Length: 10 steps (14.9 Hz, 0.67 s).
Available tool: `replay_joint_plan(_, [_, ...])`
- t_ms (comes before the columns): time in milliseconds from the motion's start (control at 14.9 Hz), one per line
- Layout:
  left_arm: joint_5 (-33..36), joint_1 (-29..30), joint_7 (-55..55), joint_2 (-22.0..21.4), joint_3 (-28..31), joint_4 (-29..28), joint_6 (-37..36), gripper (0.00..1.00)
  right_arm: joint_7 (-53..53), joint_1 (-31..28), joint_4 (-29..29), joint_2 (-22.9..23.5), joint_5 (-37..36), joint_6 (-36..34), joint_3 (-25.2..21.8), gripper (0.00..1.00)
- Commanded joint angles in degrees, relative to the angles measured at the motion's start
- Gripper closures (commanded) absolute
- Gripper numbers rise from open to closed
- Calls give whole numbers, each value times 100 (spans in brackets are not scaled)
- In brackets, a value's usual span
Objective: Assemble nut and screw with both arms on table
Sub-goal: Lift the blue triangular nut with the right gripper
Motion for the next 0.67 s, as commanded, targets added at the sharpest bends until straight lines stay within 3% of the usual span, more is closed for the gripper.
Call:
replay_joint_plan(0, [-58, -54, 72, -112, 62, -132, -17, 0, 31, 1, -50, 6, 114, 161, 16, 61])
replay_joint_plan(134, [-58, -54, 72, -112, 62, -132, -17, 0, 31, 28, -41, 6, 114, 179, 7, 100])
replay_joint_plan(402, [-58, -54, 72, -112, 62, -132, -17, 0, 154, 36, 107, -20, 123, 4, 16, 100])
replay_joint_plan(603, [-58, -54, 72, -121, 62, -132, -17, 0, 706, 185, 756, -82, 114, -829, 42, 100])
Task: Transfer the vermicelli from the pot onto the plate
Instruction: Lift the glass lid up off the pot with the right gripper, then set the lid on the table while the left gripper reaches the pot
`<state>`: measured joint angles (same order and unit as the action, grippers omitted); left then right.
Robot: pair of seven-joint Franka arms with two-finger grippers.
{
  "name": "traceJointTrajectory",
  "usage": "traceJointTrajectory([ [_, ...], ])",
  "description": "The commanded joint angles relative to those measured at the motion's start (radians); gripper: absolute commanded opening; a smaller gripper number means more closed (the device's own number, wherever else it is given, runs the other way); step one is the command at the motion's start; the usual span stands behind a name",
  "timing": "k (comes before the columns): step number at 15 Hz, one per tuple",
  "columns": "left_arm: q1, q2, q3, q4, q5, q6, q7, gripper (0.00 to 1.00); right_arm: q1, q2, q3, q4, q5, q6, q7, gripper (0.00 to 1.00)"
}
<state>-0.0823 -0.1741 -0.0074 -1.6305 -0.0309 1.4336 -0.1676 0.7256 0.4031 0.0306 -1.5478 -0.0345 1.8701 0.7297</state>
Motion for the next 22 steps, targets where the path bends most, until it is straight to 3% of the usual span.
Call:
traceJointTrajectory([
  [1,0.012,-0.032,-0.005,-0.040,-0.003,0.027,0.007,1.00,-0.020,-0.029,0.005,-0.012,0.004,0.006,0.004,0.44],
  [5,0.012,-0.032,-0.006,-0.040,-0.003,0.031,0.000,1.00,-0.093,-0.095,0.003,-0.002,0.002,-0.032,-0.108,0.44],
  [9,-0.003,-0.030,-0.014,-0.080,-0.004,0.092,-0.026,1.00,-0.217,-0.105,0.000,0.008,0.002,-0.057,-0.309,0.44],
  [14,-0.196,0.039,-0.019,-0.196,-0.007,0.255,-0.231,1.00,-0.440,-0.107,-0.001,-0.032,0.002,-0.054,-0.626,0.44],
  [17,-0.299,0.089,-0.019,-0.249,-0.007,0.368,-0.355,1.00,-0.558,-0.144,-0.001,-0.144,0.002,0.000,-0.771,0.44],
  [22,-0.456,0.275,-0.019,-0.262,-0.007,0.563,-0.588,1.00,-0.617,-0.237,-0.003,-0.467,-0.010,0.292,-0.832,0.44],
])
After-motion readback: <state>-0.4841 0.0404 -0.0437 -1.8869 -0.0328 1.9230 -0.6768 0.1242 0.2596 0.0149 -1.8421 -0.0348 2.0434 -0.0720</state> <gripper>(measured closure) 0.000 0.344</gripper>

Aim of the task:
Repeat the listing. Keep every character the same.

Finished exercise:
Length: 10 steps (14.9 Hz, 0.67 s).
Available tool: `replay_joint_plan(_, [_, ...])`
- t_ms (comes before the columns): time in milliseconds from the motion's start (control at 14.9 Hz), one per line
- Layout:
  left_arm: joint_5 (-33..36), joint_1 (-29..30), joint_7 (-55..55), joint_2 (-22.0..21.4), joint_3 (-28..31), joint_4 (-29..28), joint_6 (-37..36), gripper (0.00..1.00)
  right_arm: joint_7 (-53..53), joint_1 (-31..28), joint_4 (-29..29), joint_2 (-22.9..23.5), joint_5 (-37..36), joint_6 (-36..34), joint_3 (-25.2..21.8), gripper (0.00..1.00)
- Commanded joint angles in degrees, relative to the angles measured at the motion's start
- Gripper closures (commanded) absolute
- Gripper numbers rise from open to closed
- Calls give whole numbers, each value times 100 (spans in brackets are not scaled)
- In brackets, a value's usual span
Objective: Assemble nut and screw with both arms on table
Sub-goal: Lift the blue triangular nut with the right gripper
Motion for the next 0.67 s, as commanded, targets added at the sharpest bends until straight lines stay within 3% of the usual span, more is closed for the gripper.
Call:
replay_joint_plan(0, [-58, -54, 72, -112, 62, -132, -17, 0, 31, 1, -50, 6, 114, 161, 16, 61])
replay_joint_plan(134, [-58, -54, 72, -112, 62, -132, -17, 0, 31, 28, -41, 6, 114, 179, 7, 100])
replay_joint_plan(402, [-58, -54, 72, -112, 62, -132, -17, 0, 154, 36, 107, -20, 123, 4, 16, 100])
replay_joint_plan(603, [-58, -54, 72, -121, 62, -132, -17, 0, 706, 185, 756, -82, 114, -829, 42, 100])
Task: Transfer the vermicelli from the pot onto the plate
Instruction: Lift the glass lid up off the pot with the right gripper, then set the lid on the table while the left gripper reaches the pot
`<state>`: measured joint angles (same order and unit as the action, grippers omitted); left then right.
Robot: pair of seven-joint Franka arms with two-finger grippers.
{
  "name": "traceJointTrajectory",
  "usage": "traceJointTrajectory([ [_, ...], ])",
  "description": "The commanded joint angles relative to those measured at the motion's start (radians); gripper: absolute commanded opening; a smaller gripper number means more closed (the device's own number, wherever else it is given, runs the other way); step one is the command at the motion's start; the usual span stands behind a name",
  "timing": "k (comes before the columns): step number at 15 Hz, one per tuple",
  "columns": "left_arm: q1, q2, q3, q4, q5, q6, q7, gripper (0.00 to 1.00); right_arm: q1, q2, q3, q4, q5, q6, q7, gripper (0.00 to 1.00)"
}
<state>-0.0823 -0.1741 -0.0074 -1.6305 -0.0309 1.4336 -0.1676 0.7256 0.4031 0.0306 -1.5478 -0.0345 1.8701 0.7297</state>
Motion for the next 22 steps, targets where the path bends most, until it is straight to 3% of the usual span.
Call:
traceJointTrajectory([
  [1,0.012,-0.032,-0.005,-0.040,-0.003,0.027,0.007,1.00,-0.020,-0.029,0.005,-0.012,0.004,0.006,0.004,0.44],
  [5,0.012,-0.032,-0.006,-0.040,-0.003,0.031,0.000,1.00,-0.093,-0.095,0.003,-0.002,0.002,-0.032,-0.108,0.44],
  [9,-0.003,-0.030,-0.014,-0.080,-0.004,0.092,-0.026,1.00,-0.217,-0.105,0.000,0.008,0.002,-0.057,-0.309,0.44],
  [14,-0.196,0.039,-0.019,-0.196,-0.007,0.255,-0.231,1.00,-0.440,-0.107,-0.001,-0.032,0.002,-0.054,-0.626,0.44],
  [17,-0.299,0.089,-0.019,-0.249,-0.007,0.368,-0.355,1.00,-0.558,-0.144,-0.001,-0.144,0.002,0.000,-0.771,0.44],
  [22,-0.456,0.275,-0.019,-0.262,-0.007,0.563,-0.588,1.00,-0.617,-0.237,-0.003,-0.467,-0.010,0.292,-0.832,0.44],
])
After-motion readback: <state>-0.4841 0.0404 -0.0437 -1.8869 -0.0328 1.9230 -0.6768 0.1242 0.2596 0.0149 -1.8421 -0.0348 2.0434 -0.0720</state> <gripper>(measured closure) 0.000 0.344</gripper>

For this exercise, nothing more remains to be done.